> **Problem requirements**
Take each line of the listing that has the string "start" and report it.

══ Collected material

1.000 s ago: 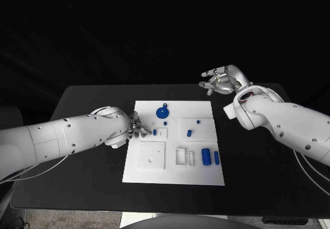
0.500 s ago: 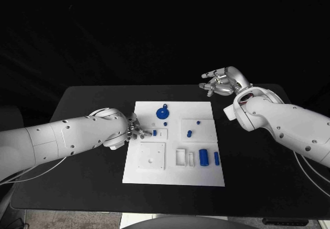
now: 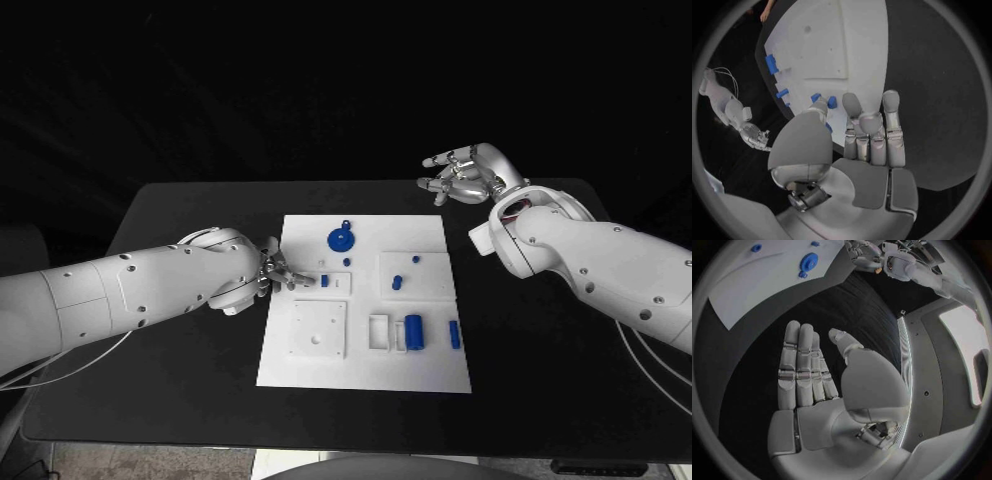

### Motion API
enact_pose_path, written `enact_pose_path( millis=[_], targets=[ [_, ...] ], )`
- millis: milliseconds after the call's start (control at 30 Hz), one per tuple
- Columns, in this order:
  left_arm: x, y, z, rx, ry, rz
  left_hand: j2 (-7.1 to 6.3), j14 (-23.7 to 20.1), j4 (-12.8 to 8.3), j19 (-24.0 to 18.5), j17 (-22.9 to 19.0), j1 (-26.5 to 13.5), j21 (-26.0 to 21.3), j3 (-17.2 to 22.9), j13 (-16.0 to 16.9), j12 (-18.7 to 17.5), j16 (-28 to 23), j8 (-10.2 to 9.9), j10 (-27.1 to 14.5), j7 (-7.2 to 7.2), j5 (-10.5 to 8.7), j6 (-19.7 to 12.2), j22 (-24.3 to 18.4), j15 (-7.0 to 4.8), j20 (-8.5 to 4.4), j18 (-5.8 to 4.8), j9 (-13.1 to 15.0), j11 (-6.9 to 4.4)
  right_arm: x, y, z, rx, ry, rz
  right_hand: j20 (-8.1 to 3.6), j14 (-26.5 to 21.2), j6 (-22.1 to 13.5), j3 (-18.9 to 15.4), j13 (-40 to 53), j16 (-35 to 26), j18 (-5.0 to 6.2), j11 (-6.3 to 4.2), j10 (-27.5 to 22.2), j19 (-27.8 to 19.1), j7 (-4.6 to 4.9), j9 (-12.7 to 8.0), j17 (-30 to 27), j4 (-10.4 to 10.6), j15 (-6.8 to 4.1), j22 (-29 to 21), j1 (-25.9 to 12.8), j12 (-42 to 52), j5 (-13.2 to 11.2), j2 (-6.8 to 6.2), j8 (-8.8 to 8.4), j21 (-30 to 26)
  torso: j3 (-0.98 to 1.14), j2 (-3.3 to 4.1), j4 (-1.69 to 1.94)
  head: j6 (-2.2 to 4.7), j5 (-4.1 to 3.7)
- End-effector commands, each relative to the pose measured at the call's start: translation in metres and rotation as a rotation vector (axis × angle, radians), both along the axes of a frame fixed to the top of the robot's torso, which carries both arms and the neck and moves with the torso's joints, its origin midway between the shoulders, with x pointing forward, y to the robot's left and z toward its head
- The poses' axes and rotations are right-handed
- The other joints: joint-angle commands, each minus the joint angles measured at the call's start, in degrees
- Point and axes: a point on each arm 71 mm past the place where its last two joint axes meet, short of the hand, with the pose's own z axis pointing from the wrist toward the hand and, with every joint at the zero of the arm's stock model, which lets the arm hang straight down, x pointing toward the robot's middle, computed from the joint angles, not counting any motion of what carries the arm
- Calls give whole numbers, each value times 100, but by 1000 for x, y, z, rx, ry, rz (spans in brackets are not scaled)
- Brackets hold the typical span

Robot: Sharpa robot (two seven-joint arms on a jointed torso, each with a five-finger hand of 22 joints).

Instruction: Assemble the parts on the task board

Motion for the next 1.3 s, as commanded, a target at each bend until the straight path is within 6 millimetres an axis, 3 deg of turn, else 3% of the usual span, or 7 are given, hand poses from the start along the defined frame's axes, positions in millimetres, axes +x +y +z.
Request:
enact_pose_path(
  millis=[33, 300, 533, 700, 833, 1067, 1300],
  targets=[
    [1, 1, 6, -37, -5, 21, 82, -100, -18, -34, -146, 17, -66, 51, -40, -115, -115, -3, 271, 27, 189, -117, 94, 0, -78, -63, -65, 66, 0, 1, 0, -1, 1, 13, 22, 25, -27, -25, -9, -24, -65, 7, -31, -12, 2, -5, 6, -19, 18, -5, 12, 30, 39, 15, -18, 38, 2, 1, 0, 4, -4],
    [6, 1, 22, -120, -2, 45, 114, -425, -38, -164, -408, 51, -411, 0, -102, -581, -339, 88, 80, 196, 230, -688, 60, 51, -138, -233, -578, 166, 0, 1, -1, -1, 3, 12, 23, 29, -57, -32, -10, -23, -64, 8, -31, -9, 4, -6, 5, -14, 19, -15, 10, 29, 43, 15, -19, 37, 2, 0, -3, 28, -1],
    [13, -1, 36, -202, -47, 60, 253, -670, -112, -196, -976, 170, -1044, -40, -199, -1063, -571, 708, -181, 316, 172, -1181, -39, 181, -11, -233, -1443, 279, 0, 1, -2, 1, 5, 12, 23, 29, -57, -32, -10, -23, -64, 8, -31, -9, 4, -6, 5, -14, 19, -15, 10, 29, 43, 15, -19, 37, 6, 3, -14, 52, -9],
    [20, -9, 50, -289, -164, 27, 841, -1484, -1395, -728, -1592, 1700, -1828, 256, -934, -2336, -1612, 608, -1102, 545, 1098, -1386, -557, 511, 265, -255, -1901, 585, 0, 1, -3, 1, 8, 12, 22, 30, -56, -32, -10, -23, -63, 7, -28, -4, 4, -6, 5, -13, 18, -22, 16, 31, 44, 18, -18, 39, 8, 5, -10, 76, -32],
    [24, -21, 63, -335, -299, -73, 896, -1501, -2269, -844, -1970, 2408, -1865, 493, -1543, -3298, -2021, 353, -1151, 708, 996, -1275, -297, 615, 332, -91, -2545, 748, 1, 1, -3, 2, 10, 12, 22, 30, -56, -32, -10, -23, -63, 7, -28, -4, 4, -6, 5, -13, 18, -22, 16, 31, 44, 18, -18, 39, 10, 10, -16, 103, -54],
    [24, -49, 78, -275, -510, -306, 887, -1423, -2789, -1086, -2111, 2359, -1361, 636, -1549, -4063, -2012, -10, -1105, 691, 693, -1008, 159, 645, 404, 87, -3142, 891, 1, 2, -4, 2, 12, 12, 20, 33, -42, -28, -9, -20, -63, 5, -27, 2, 3, -5, 7, -14, 16, -26, 16, 33, 46, 21, -17, 42, 5, 6, -5, 130, -71],
    [23, -76, 80, -170, -628, -490, 816, -1385, -2825, -1062, -2138, 2121, -1310, 612, -1554, -4080, -1889, -27, -1181, 602, 504, -910, 85, 614, 402, 71, -3298, 865, 1, 4, -5, 4, 14, 19, 20, 33, -42, -28, -9, -20, -63, 5, -27, 2, 3, -5, 7, -14, 16, -26, 16, 33, 46, 21, -17, 42, 9, 11, -16, 167, -79]
  ],
)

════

> **Exercise output**
- millis: milliseconds after the call's start (control at 30 Hz), one per tuple
- End-effector commands, each relative to the pose measured at the call's start: translation in metres and rotation as a rotation vector (axis × angle, radians), both along the axes of a frame fixed to the top of the robot's torso, which carries both arms and the neck and moves with the torso's joints, its origin midway between the shoulders, with x pointing forward, y to the robot's left and z toward its head
- The other joints: joint-angle commands, each minus the joint angles measured at the call's start, in degrees
Motion for the next 1.3 s, as commanded, a target at each bend until the straight path is within 6 millimetres an axis, 3 deg of turn, else 3% of the usual span, or 7 are given, hand poses from the start along the defined frame's axes, positions in millimetres, axes +x +y +z.

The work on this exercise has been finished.